# [TASK DETAILS]
Drop the images; return everything else in the listing below exactly.

# [PROVIDED MATERIAL]
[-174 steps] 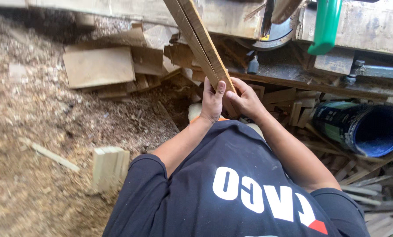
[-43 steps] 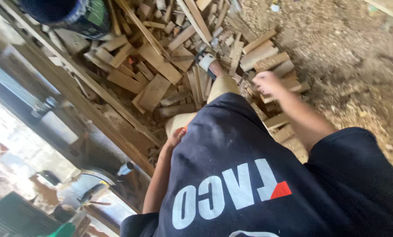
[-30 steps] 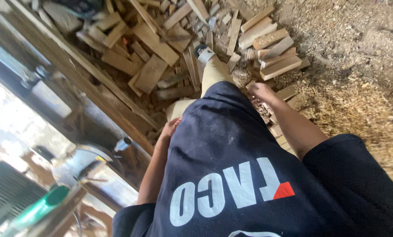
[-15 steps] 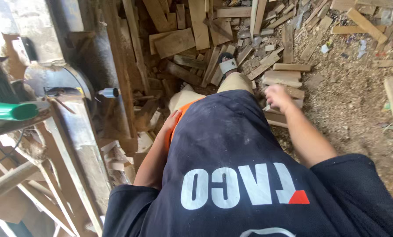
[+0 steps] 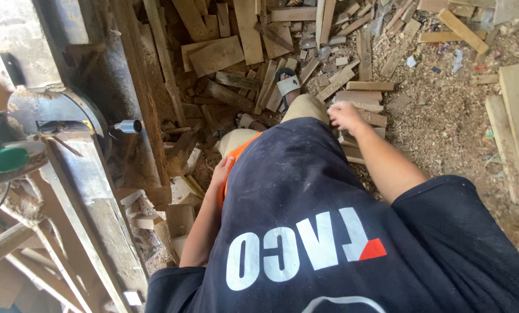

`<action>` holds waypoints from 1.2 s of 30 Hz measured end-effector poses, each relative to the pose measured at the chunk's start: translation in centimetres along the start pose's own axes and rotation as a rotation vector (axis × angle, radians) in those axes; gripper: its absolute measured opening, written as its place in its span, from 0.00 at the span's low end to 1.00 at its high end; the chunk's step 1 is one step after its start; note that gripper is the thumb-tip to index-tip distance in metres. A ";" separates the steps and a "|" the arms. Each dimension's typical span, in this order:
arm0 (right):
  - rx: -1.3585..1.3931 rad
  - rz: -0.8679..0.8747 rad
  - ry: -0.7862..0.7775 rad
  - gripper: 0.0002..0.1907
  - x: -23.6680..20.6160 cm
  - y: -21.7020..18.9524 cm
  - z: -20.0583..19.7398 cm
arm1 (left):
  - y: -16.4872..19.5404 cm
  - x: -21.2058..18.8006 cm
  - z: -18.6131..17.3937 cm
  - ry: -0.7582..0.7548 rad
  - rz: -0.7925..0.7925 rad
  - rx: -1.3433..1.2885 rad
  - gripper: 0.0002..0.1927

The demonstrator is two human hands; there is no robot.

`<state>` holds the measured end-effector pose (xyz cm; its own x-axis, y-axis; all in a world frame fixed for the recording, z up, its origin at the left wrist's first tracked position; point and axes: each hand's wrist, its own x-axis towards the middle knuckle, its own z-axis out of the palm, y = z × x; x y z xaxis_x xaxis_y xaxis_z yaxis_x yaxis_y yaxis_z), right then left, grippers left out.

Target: The person picks up wooden planks from a pile on the floor, places them on a circular saw table, and cuts them into shorter pieces. The cut pieces are set aside on the table or dropped back onto the floor pile. The process is repeated with several planks throughout the clip.

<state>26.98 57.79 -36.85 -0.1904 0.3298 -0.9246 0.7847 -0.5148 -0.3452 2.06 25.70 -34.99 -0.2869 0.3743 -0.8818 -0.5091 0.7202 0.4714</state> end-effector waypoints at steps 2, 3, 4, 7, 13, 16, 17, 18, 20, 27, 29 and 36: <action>-0.164 -0.176 0.028 0.15 -0.9 0.3 2.3 | -0.5 -0.2 -1.0 -0.017 0.025 0.089 0.25; -0.248 -0.268 0.037 0.16 -1.2 0.3 3.3 | -0.8 -0.4 -1.6 -0.021 0.040 0.134 0.26; -0.211 -0.270 0.030 0.17 -1.5 0.3 4.1 | -1.1 -0.6 -2.2 -0.026 0.032 0.075 0.25; -0.141 -0.291 0.043 0.19 -1.7 -0.6 5.6 | -2.0 -1.0 -3.8 -0.049 0.023 -0.033 0.26; -0.018 -0.045 -0.033 0.16 -0.1 -5.2 5.3 | -2.5 -1.5 -5.6 0.003 -0.002 0.011 0.32; -0.141 -0.011 0.001 0.14 3.1 -9.9 4.6 | -1.9 -0.9 -5.1 0.104 -0.024 0.025 0.34; -0.166 -0.016 -0.009 0.14 4.9 -11.9 4.5 | -1.6 -0.6 -4.6 0.108 -0.064 -0.086 0.34; -0.197 -0.016 -0.027 0.15 6.9 -14.0 4.4 | -1.2 -0.3 -3.9 0.119 -0.110 -0.203 0.35; -0.227 -0.049 -0.074 0.15 12.0 -18.6 4.3 | -0.1 0.8 -2.1 0.176 -0.127 -0.260 0.36; -0.223 -0.029 -0.117 0.19 34.2 -29.3 5.2 | 4.0 6.5 7.4 0.402 -0.354 -0.382 0.39; -0.324 -0.430 -0.036 0.21 40.3 -30.4 6.1 | 3.5 7.1 8.8 0.364 -0.359 0.106 0.37; -0.280 -0.254 0.068 0.29 50.6 -33.5 9.9 | -0.7 8.7 13.8 0.519 -0.272 -0.033 0.41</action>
<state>-14.81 83.86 -73.72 -0.3671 0.4754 -0.7995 0.8503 -0.1771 -0.4957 11.14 36.55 -43.17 -0.4978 -0.1624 -0.8520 -0.6428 0.7286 0.2367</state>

# [ANSWER TO THIS TASK]
[-174 steps] 
[-43 steps] 
[-30 steps] 
[-15 steps] 
[+0 steps] 

`<action>` holds waypoints from 1.2 s of 30 Hz measured end-effector poses, each relative to the pose measured at the chunk's start: translation in centimetres along the start pose's own axes and rotation as a rotation vector (axis × angle, radians) in those axes; gripper: its absolute measured opening, written as its place in its span, from 0.00 at the span's low end to 1.00 at its high end; the chunk's step 1 is one step after its start; note that gripper is the thumb-tip to index-tip distance in metres. A ";" separates the steps and a "|" the arms. Each dimension's typical span, in this order:
arm0 (right):
  - rx: -1.3585..1.3931 rad
  - rz: -0.8679..0.8747 rad
  - ry: -0.7862..0.7775 rad
  - gripper: 0.0002..0.1907
  - x: -23.6680..20.6160 cm
  - y: -21.7020..18.9524 cm
  - z: -20.0583..19.7398 cm
arm1 (left):
  - y: -16.4872..19.5404 cm
  - x: -21.2058..18.8006 cm
  - z: -18.6131..17.3937 cm
  - ry: -0.7582..0.7548 rad
  - rz: -0.7925..0.7925 rad
  - rx: -1.3433..1.2885 rad
  - gripper: 0.0002..0.1927

The demonstrator is two human hands; there is no robot.

`<state>` holds the measured end-effector pose (xyz cm; its own x-axis, y-axis; all in a world frame fixed for the recording, z up, its origin at the left wrist's first tracked position; point and axes: each hand's wrist, its own x-axis towards the middle knuckle, its own z-axis out of the palm, y = z × x; x y z xaxis_x xaxis_y xaxis_z yaxis_x yaxis_y yaxis_z), right then left, grippers left out.

Target: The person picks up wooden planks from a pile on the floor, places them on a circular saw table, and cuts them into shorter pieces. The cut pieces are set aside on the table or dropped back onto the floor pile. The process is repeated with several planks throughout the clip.

<state>26.98 57.79 -36.85 -0.1904 0.3298 -0.9246 0.7847 -0.5148 -0.3452 2.06 25.70 -34.99 -0.2869 0.3743 -0.8818 -0.5091 0.7202 0.4714</state> end-effector waypoints at steps 2, 3, 4, 7, 13, 16, 17, 18, 20, 27, 29 and 36: <action>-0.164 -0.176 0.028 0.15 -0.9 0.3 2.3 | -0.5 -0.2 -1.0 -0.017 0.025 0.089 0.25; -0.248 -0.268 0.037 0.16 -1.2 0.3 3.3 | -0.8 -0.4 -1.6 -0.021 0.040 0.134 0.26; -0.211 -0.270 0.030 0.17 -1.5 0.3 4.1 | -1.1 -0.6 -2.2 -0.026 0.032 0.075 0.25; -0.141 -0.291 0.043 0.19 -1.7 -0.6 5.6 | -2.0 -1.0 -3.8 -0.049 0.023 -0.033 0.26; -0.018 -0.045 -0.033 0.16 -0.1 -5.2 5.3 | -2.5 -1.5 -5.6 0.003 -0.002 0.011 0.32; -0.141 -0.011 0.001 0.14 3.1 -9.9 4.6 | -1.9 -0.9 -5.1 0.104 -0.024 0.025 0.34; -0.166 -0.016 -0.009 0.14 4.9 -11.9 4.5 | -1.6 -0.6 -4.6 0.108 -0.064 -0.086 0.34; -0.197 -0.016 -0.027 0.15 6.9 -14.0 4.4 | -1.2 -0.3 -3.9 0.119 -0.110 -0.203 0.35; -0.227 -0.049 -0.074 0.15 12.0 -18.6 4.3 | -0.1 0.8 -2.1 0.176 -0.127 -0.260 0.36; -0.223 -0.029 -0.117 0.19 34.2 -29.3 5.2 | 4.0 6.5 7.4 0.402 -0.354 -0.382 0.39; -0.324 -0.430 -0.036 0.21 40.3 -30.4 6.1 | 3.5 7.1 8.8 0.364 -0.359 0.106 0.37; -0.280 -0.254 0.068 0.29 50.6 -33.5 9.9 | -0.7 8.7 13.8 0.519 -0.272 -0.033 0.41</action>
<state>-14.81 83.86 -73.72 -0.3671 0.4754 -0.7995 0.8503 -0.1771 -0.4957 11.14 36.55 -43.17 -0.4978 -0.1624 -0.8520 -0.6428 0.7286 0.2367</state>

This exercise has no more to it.